**What the task asks:**
Set down the entries again word for word, without any of the images.

**Dataset:**

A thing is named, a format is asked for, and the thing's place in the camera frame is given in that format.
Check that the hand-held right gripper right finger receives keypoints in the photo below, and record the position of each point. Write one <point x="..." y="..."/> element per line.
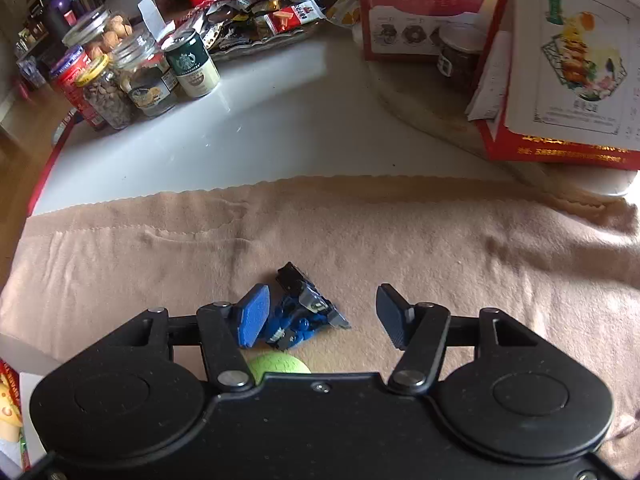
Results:
<point x="395" y="315"/>

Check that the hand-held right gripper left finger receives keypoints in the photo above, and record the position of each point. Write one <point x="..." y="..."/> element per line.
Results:
<point x="254" y="317"/>

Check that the blue toy robot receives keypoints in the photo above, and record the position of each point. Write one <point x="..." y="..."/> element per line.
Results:
<point x="300" y="320"/>

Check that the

**Exercise response:**
A thing is named, a format is asked for, and the thing's place in the camera frame is given in that format.
Check that the hand-held right gripper right finger receives keypoints in the photo below, and record the position of each point. Write one <point x="..." y="..."/> element per line.
Results:
<point x="395" y="315"/>

Check that the hand-held right gripper left finger receives keypoints in the photo above, and record the position of each point. Write one <point x="..." y="..."/> element per line.
Results:
<point x="254" y="317"/>

Check that the blue toy robot receives keypoints in the photo above, and record the position of each point. Write one <point x="..." y="..."/> element per line.
Results:
<point x="300" y="320"/>

Check that the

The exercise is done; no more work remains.